Mullin. Allen. McNamara. Walker. Carnesecca. Calhoun. Boeheim. Pitino. Four wins in four days. Five wins in five days. Six overtimes. Names and games that will forever evoke memories of Madison Square Garden and the March magic generated by a grand vision that ultimately evolved into a spectacle just as huge as the two weeks that followed it. All of those names, and all of those memories, were put to rest shortly before 11pm last night, tucked into the ground below after Louisville closed out the final fifteen minutes and thirty-four seconds of the final Big East championship as we know it with a 49-16 spurt to walk off the court at the Garden with an emphatic 78-61 victory over Syracuse that gave the Cardinals their third conference crown in the last five years.

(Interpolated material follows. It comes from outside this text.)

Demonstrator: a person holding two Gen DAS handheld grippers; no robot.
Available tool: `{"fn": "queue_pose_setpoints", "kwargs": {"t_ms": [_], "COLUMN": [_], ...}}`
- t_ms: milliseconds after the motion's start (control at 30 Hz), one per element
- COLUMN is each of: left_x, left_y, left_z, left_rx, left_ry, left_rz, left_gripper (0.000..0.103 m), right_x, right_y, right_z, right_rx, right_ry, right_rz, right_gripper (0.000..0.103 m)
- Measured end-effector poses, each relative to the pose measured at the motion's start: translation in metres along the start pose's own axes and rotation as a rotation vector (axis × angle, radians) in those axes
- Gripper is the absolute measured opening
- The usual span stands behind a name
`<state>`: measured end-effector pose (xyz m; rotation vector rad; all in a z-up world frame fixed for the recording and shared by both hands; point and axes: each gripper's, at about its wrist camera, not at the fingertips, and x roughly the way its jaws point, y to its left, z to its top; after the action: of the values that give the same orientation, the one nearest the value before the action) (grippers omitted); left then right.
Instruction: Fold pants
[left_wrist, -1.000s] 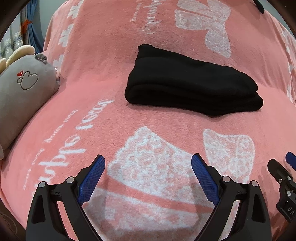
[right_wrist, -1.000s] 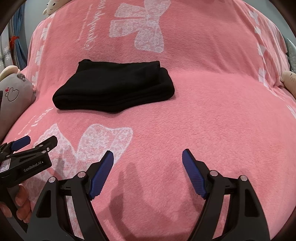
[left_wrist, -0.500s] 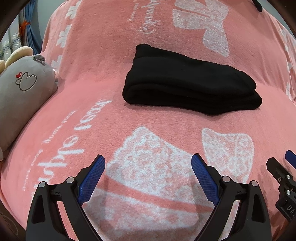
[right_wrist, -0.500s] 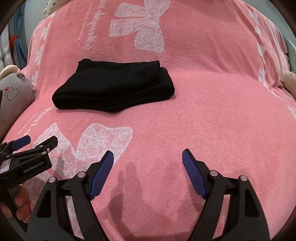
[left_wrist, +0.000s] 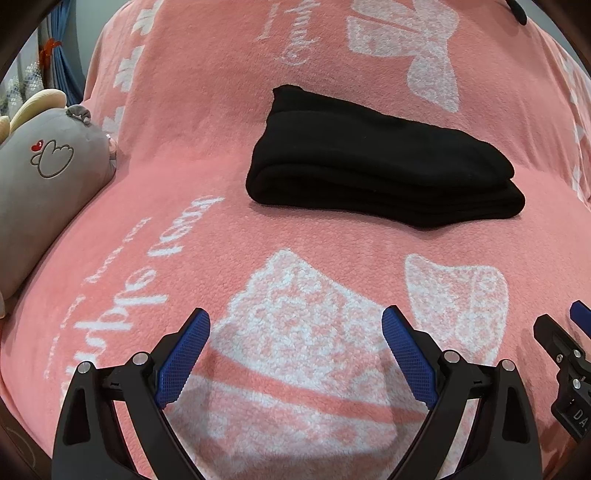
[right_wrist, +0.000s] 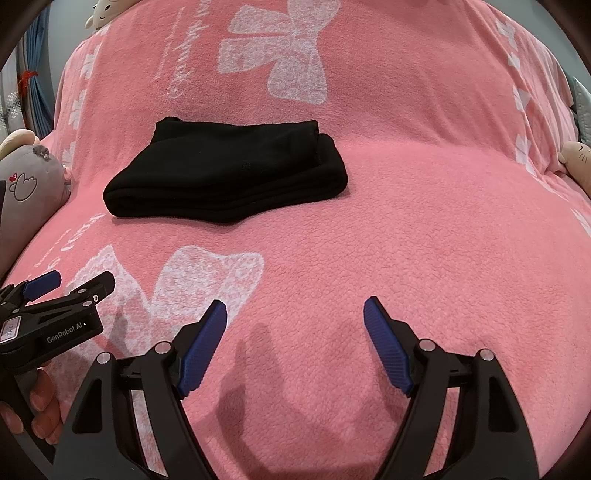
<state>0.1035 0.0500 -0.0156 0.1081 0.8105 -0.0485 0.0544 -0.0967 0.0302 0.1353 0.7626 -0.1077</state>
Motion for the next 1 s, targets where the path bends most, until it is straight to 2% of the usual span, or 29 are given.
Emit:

Three championships in five years. An appropriate last reign of dominance in a tournament responsible for magical stretches such as Syracuse's unprecedented four-day march from bubble team to conference champion in 2006, and the launch of Connecticut's 2011 postseason for the ages, capped off by a Hall of Fame coach and another who will have that honor next to his name sooner rather than later in a thrilling final act that seemed like it was over before it even started for much of the night. Then Louisville went on the decisive run to immortalize themselves in the annals of history forever.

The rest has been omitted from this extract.